TASK PROMPT:
Transcribe each line below word for word.

Start of AVAILABLE DATA

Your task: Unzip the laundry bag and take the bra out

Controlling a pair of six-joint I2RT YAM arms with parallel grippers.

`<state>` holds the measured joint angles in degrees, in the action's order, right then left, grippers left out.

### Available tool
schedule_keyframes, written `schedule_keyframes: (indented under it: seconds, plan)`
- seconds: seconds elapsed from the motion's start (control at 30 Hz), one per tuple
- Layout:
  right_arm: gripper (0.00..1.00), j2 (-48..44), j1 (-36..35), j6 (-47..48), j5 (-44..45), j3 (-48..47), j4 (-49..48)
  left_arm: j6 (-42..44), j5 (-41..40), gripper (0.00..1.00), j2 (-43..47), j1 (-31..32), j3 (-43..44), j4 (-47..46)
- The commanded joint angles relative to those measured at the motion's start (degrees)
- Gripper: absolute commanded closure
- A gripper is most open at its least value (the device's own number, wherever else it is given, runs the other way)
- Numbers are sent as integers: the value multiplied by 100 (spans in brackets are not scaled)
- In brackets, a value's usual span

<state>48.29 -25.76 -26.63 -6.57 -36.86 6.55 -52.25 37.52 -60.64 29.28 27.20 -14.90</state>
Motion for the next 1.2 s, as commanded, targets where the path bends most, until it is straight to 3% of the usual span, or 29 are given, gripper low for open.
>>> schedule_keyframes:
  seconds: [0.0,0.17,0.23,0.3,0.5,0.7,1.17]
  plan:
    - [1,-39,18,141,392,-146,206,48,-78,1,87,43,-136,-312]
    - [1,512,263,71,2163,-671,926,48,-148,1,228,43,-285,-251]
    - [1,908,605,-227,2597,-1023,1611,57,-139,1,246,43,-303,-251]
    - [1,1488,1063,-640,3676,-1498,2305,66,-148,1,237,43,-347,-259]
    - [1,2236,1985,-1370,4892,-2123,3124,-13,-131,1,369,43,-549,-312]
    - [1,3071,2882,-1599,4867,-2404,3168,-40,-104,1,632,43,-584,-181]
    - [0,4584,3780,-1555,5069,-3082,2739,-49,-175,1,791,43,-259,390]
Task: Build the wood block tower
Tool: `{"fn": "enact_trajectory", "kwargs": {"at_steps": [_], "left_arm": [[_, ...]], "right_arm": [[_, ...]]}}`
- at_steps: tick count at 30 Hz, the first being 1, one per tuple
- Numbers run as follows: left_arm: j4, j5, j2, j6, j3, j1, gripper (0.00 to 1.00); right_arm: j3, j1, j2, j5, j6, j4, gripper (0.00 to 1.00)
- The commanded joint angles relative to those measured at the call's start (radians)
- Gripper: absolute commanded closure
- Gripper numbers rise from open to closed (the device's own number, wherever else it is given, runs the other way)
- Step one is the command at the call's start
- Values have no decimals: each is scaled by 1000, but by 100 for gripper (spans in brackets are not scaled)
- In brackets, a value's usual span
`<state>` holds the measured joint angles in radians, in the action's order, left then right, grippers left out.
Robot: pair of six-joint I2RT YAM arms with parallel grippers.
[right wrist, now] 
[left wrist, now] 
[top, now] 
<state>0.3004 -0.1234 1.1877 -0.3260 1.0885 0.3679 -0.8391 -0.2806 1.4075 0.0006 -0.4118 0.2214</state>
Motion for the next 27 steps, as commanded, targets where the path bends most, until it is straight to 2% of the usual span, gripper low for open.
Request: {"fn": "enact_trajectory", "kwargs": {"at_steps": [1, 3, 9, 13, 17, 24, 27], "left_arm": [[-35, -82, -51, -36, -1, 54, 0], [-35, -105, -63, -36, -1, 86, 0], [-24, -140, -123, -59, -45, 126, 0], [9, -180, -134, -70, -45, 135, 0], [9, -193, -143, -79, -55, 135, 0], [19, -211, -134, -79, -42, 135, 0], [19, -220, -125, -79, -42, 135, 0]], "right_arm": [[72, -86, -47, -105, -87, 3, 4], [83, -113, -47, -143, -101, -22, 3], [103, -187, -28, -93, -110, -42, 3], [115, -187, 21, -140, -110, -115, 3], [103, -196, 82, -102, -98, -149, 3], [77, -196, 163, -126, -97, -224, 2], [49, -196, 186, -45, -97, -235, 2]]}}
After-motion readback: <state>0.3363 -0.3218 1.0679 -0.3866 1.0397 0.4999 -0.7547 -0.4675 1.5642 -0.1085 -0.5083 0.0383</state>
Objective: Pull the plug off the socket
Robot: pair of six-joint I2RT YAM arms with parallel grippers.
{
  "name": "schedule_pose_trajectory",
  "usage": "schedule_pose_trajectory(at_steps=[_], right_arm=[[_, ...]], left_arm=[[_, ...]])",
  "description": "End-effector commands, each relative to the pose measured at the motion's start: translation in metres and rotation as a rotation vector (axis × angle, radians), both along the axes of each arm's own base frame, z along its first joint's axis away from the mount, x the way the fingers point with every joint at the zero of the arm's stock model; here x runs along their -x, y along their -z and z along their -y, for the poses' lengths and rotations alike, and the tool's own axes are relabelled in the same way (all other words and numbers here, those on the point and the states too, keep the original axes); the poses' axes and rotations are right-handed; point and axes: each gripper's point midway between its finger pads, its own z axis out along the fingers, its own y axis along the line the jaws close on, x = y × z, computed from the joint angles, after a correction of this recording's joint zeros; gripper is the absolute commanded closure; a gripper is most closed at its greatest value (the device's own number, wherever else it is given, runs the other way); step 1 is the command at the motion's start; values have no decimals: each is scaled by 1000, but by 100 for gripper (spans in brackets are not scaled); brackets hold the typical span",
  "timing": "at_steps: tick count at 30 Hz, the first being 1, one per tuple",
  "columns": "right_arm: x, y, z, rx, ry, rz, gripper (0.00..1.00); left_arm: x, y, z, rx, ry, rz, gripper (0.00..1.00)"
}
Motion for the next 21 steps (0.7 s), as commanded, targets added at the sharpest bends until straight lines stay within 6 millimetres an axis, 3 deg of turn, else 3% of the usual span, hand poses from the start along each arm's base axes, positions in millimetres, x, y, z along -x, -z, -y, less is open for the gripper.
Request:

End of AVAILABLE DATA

ANSWER FOR THIS EXERCISE:
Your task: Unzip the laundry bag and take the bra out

Controlling a pair of six-joint I2RT YAM arms with parallel grippers.

`<state>` holds the measured joint angles in degrees, in the action's order, right then left, grippers left out.

### Available tool
schedule_keyframes, written `schedule_keyframes: (indented under it: seconds, plan)`
- seconds: seconds elapsed from the motion's start (control at 30 Hz), one per tuple
- Layout:
  right_arm: gripper (0.00..1.00), j2 (-48..44), j1 (-36..35), j6 (-47..48), j5 (-44..45), j3 (-48..47), j4 (-49..48)
  left_arm: j6 (-42..44), j5 (-41..40), gripper (0.00..1.00), j2 (-43..47), j1 (-31..32), j3 (-43..44), j4 (-47..46)
- The commanded joint angles relative to those measured at the motion's start (degrees)
- Gripper: absolute commanded closure
- A gripper is most open at its least value (the device's own number, wherever else it is given, runs the other way)
- Numbers are sent as integers: the value multiplied by 100 (spans in brackets are not scaled)
- In brackets, a value's usual span

<state>48.29 -25.76 -26.63 -6.57 -36.86 6.55 -52.25 37.52 -60.64 29.28 27.20 -14.90</state>
Motion for the next 1.2 s, as commanded, targets where the path bends most, until it is straight to 3% of the usual span, or 29 are given, gripper low for open.
>>> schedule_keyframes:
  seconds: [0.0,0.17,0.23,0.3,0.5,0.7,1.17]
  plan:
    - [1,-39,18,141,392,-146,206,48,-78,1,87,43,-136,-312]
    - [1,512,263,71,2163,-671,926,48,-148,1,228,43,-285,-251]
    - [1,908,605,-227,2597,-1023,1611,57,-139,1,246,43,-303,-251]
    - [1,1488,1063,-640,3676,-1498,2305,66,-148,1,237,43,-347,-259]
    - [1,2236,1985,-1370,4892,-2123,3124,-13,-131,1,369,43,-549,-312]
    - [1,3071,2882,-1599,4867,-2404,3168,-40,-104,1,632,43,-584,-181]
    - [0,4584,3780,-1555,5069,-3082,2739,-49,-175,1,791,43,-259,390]
Task: Build the wood block tower
Tool: `{"fn": "enact_trajectory", "kwargs": {"at_steps": [_], "left_arm": [[_, ...]], "right_arm": [[_, ...]]}}`
- at_steps: tick count at 30 Hz, the first being 1, one per tuple
- Numbers run as follows: left_arm: j4, j5, j2, j6, j3, j1, gripper (0.00 to 1.00); right_arm: j3, j1, j2, j5, j6, j4, gripper (0.00 to 1.00)
- The commanded joint angles relative to those measured at the call's start (radians)
- Gripper: absolute commanded closure
- Gripper numbers rise from open to closed (the device's own number, wherever else it is given, runs the other way)
- Step one is the command at the call's start
- Values have no decimals: each is scaled by 1000, but by 100 for gripper (spans in brackets are not scaled)
- In brackets, a value's usual span
`<state>` holds the measured joint angles in radians, in the action's order, left then right, grippers left out.
Robot: pair of six-joint I2RT YAM arms with parallel grippers.
[right wrist, now] 
[left wrist, now] 
[top, now] 
<state>0.3004 -0.1234 1.1877 -0.3260 1.0885 0.3679 -0.8391 -0.2806 1.4075 0.0006 -0.4118 0.2214</state>
Motion for the next 27 steps, as commanded, targets where the path bends most, until it is straight to 2% of the usual span, gripper low for open.
Request: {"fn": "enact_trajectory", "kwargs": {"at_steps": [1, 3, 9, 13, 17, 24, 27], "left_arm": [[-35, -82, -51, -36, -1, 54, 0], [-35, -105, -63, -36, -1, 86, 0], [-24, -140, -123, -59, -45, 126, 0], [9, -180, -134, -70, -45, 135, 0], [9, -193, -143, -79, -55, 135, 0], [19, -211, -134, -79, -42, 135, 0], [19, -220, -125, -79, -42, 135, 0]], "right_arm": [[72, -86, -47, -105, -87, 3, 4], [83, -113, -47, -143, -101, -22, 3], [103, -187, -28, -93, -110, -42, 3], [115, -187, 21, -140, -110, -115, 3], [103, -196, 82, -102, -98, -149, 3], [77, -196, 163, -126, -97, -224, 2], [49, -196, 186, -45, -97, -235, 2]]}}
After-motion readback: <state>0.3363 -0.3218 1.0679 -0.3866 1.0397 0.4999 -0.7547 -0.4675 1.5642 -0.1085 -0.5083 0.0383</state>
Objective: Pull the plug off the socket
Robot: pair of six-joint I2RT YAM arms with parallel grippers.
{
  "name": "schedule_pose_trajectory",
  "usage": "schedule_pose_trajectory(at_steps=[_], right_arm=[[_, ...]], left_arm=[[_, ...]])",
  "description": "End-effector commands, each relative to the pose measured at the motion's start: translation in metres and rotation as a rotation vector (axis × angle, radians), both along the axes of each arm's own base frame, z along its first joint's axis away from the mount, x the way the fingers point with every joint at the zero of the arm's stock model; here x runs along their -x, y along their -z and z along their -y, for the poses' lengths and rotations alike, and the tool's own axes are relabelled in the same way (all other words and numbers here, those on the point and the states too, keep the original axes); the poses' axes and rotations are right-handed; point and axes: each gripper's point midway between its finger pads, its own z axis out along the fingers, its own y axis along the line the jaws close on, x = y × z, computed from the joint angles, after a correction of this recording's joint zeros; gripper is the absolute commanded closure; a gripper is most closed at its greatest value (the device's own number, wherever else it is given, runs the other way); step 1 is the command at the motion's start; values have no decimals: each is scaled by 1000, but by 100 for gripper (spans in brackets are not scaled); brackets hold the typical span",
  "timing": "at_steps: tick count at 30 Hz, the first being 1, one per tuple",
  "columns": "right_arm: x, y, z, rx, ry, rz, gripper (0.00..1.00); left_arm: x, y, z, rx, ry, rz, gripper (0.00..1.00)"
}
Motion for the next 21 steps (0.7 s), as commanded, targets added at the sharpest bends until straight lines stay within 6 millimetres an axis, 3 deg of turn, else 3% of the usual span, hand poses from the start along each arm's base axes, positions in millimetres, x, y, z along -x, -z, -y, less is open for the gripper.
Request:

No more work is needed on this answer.